[PROBLEM] Look for the string "things" in the data below, and copy each line that holds it.

[DATA EXTRACTS]

-------

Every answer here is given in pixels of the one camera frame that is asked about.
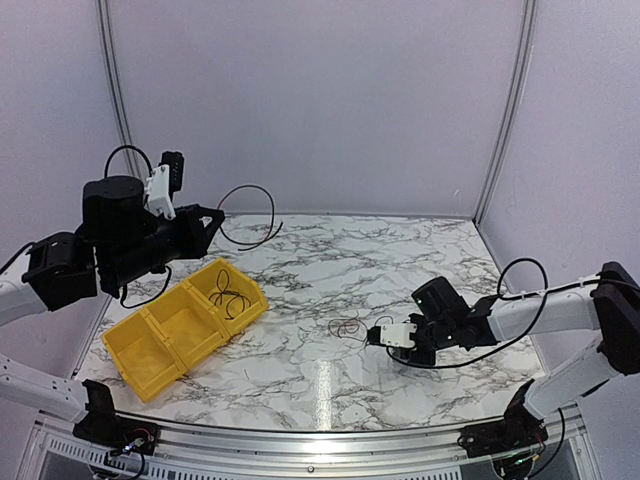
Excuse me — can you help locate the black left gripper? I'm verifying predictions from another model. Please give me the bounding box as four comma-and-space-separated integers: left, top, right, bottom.
104, 202, 224, 290

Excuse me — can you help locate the cable pile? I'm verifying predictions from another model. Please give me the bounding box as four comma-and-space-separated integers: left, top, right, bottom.
328, 314, 396, 351

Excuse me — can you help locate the dark green cable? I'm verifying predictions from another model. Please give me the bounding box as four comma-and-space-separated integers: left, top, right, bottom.
207, 269, 254, 320

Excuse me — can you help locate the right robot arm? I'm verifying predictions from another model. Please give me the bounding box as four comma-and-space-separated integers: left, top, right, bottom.
377, 262, 639, 448

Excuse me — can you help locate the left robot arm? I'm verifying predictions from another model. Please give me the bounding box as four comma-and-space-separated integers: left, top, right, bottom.
1, 151, 225, 445

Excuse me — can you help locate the yellow bin right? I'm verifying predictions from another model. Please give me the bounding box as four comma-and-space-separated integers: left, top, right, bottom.
186, 258, 269, 336

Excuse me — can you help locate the yellow bin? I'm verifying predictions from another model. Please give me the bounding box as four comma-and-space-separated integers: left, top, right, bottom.
145, 285, 230, 370
186, 258, 269, 336
102, 312, 187, 403

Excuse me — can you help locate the yellow bin middle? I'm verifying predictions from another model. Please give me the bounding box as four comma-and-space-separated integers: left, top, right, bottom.
145, 285, 230, 370

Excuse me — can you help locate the yellow bin left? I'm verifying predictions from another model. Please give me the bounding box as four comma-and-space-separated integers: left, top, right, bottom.
102, 312, 187, 403

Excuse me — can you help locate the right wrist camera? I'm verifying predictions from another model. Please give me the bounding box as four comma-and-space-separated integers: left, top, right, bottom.
366, 323, 417, 349

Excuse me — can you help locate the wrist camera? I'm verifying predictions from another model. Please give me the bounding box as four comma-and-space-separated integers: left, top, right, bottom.
144, 151, 184, 220
366, 323, 417, 349

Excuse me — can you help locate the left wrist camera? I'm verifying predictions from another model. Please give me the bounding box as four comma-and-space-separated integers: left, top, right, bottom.
144, 151, 184, 220

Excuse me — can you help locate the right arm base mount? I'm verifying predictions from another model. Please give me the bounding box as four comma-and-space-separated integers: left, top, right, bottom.
457, 380, 548, 458

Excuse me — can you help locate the aluminium front rail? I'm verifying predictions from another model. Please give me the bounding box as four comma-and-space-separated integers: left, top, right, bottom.
29, 409, 586, 480

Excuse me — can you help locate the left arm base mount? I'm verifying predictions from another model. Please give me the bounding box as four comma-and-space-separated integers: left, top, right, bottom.
73, 380, 159, 455

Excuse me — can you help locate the left frame post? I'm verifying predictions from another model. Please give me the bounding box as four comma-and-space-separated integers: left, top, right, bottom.
95, 0, 146, 221

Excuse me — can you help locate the frame post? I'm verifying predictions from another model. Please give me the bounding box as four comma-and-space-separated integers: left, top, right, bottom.
95, 0, 146, 221
472, 0, 538, 228

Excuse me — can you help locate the right frame post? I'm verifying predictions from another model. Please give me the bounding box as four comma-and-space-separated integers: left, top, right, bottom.
472, 0, 538, 228

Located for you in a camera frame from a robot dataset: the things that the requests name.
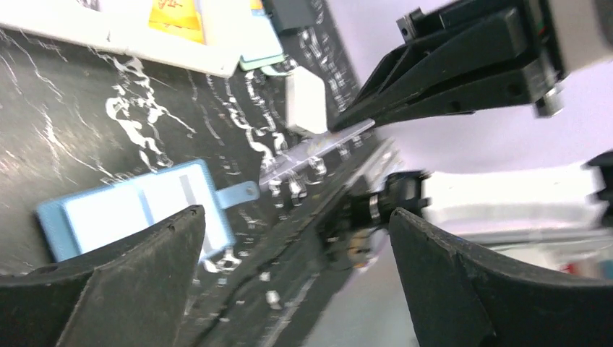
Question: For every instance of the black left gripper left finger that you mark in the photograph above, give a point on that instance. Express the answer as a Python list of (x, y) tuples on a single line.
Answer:
[(132, 292)]

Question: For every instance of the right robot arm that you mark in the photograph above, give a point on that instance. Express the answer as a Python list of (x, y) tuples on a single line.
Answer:
[(525, 205)]

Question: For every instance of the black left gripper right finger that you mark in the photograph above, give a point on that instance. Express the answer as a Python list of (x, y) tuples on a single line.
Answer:
[(461, 294)]

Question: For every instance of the clear white card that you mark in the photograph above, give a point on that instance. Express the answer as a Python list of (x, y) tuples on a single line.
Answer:
[(297, 157)]

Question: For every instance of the white power bank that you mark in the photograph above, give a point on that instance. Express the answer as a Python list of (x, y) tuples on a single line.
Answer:
[(306, 105)]

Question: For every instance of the black flat sleeve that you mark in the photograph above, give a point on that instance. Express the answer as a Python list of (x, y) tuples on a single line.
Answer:
[(290, 16)]

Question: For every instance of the blue leather card holder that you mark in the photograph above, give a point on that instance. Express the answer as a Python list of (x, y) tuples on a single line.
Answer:
[(79, 223)]

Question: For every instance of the orange card in tray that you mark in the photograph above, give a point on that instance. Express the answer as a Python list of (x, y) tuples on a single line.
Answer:
[(177, 17)]

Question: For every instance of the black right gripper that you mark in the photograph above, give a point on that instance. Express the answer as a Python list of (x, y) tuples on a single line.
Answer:
[(471, 56)]

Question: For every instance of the green open card holder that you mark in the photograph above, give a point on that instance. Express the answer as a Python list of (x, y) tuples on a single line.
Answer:
[(263, 48)]

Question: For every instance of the white divided plastic tray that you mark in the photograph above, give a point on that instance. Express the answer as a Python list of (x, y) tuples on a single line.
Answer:
[(70, 22)]

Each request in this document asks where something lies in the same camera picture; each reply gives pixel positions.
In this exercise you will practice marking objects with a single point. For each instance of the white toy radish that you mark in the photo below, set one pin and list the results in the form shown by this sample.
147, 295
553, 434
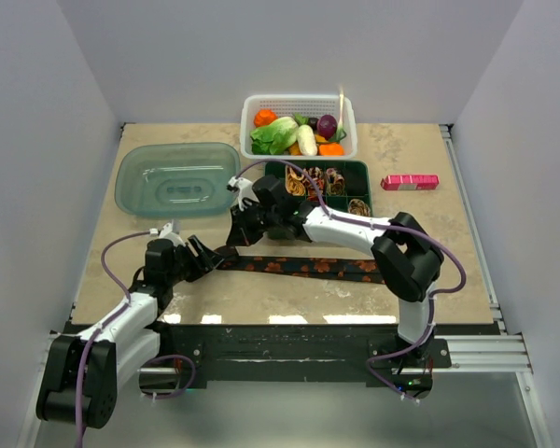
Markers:
306, 141

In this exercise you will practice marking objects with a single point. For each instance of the white perforated basket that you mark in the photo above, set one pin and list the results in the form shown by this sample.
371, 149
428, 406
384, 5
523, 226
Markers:
306, 104

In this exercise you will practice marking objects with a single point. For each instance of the green compartment tray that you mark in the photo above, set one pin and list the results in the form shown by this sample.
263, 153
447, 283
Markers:
355, 174

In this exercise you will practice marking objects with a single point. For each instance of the rolled yellow tie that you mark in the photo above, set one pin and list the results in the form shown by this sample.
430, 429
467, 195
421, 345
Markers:
294, 182

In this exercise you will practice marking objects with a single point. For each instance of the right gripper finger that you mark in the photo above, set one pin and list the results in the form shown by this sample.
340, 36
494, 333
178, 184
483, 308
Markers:
248, 237
237, 220

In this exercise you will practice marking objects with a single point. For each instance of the orange toy pumpkin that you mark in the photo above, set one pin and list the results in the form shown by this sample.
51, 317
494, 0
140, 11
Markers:
264, 117

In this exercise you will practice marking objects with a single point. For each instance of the purple toy onion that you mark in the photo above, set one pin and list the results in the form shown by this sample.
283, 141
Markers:
327, 126

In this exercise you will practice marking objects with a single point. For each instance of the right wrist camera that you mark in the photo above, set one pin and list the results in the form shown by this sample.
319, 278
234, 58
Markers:
244, 188

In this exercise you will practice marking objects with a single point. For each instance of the pink rectangular box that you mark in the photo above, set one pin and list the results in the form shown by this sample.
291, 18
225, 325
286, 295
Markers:
409, 182

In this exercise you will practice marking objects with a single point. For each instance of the rolled patterned dark tie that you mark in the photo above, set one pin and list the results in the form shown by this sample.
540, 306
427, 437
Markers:
317, 182

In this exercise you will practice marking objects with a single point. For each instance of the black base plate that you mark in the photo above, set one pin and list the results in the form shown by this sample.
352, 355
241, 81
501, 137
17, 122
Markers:
304, 352

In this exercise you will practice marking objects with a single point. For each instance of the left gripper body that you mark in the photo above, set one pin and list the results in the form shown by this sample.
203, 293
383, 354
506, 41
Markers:
185, 262

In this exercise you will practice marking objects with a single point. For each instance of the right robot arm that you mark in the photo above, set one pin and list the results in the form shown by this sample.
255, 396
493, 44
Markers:
405, 258

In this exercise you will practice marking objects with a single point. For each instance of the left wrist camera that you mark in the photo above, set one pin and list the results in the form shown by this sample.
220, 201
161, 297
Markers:
170, 231

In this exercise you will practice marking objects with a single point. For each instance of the orange toy carrot slice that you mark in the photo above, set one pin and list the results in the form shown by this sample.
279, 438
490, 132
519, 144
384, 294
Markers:
331, 150

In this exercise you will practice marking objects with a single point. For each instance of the teal transparent plastic bin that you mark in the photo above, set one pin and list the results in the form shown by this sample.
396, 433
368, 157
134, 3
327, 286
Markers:
183, 180

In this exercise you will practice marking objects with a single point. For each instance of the rolled brown beige tie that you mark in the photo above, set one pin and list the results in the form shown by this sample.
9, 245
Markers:
359, 207

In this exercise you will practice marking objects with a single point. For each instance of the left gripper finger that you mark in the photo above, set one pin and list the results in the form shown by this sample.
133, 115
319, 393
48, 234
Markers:
206, 258
193, 271

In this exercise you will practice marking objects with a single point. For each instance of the dark orange floral tie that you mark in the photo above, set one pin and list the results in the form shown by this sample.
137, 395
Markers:
349, 270

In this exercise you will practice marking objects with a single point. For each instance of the rolled purple gold tie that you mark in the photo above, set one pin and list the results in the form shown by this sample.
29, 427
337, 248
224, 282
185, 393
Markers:
335, 182

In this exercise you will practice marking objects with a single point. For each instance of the green toy lettuce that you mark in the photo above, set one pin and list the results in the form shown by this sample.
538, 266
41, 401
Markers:
274, 139

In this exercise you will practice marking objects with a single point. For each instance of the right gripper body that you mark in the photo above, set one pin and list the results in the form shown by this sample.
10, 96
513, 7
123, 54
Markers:
268, 219

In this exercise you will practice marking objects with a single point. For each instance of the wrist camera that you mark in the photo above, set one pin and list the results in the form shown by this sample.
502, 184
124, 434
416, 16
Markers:
244, 188
170, 231

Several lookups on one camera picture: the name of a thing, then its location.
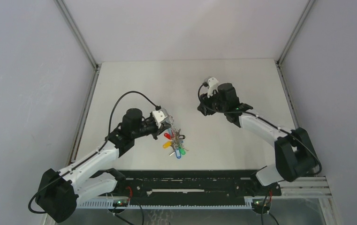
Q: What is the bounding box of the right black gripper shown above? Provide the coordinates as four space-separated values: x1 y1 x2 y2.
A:
198 88 228 116

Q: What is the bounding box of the bunch of coloured tagged keys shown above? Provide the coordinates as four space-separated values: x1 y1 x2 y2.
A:
162 127 188 159

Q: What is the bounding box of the blue handled metal keyring holder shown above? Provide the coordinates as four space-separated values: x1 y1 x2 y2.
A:
165 115 176 131

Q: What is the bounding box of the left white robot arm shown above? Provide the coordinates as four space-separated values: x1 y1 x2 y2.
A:
32 108 171 223

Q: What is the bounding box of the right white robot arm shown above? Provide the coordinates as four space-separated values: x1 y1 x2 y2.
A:
197 77 322 195

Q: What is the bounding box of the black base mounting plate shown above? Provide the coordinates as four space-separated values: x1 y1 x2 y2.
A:
113 170 282 205

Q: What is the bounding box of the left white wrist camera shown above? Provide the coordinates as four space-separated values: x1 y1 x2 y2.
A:
151 108 169 128

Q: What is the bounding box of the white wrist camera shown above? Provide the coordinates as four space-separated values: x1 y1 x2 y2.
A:
151 108 169 128
204 77 220 98

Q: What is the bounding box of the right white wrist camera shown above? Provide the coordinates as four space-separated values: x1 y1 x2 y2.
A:
204 77 220 98

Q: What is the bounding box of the aluminium frame rail right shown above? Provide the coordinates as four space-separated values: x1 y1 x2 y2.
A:
275 0 318 128

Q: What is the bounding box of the aluminium frame rail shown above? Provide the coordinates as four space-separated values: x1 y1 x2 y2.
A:
55 0 98 165
275 0 318 128

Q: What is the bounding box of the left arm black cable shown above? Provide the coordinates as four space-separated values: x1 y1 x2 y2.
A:
28 90 162 214

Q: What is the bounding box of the white slotted cable duct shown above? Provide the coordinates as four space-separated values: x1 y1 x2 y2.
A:
77 198 254 210

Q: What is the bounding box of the aluminium frame rail left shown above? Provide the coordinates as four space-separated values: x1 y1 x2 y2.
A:
55 0 98 165

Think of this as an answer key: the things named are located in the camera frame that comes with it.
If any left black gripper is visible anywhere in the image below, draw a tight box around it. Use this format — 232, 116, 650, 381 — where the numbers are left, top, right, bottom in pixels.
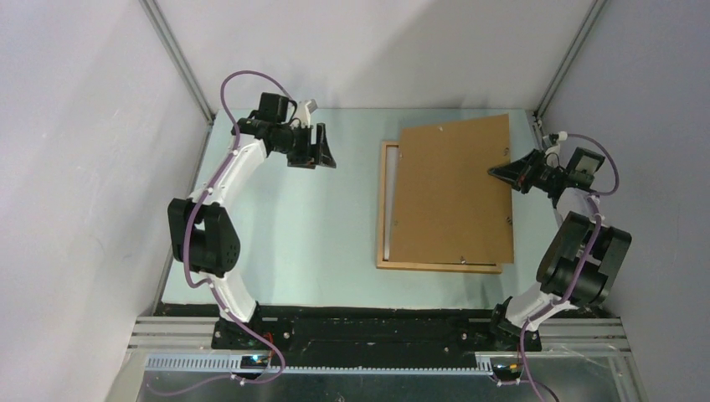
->
272, 122, 335, 169

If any brown cardboard backing board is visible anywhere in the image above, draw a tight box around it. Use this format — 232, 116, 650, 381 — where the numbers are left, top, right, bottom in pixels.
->
388, 114, 514, 265

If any light wooden picture frame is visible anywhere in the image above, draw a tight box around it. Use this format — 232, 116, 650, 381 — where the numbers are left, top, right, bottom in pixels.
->
375, 141, 503, 275

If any photo print of window plant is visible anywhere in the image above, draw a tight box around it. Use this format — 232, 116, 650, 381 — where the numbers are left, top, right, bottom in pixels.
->
383, 142, 400, 261

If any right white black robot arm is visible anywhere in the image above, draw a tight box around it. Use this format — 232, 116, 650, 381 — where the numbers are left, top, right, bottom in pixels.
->
486, 147, 632, 350

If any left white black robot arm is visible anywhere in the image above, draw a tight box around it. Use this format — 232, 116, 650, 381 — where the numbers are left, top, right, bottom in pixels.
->
167, 92, 337, 349

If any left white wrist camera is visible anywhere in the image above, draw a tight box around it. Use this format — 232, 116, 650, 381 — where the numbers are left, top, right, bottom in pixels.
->
290, 99, 318, 128

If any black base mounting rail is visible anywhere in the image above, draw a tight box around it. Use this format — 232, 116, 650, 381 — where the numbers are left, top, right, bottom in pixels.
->
211, 306, 542, 369

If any aluminium extrusion frame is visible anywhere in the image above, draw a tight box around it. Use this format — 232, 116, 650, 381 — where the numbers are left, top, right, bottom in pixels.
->
107, 317, 647, 401

-------

[TASK SOLUTION]
Located for you in a camera frame from a robot dataset: the things that the requests name.
Think of this as an answer key: the things named are located in the camera frame that comes with it.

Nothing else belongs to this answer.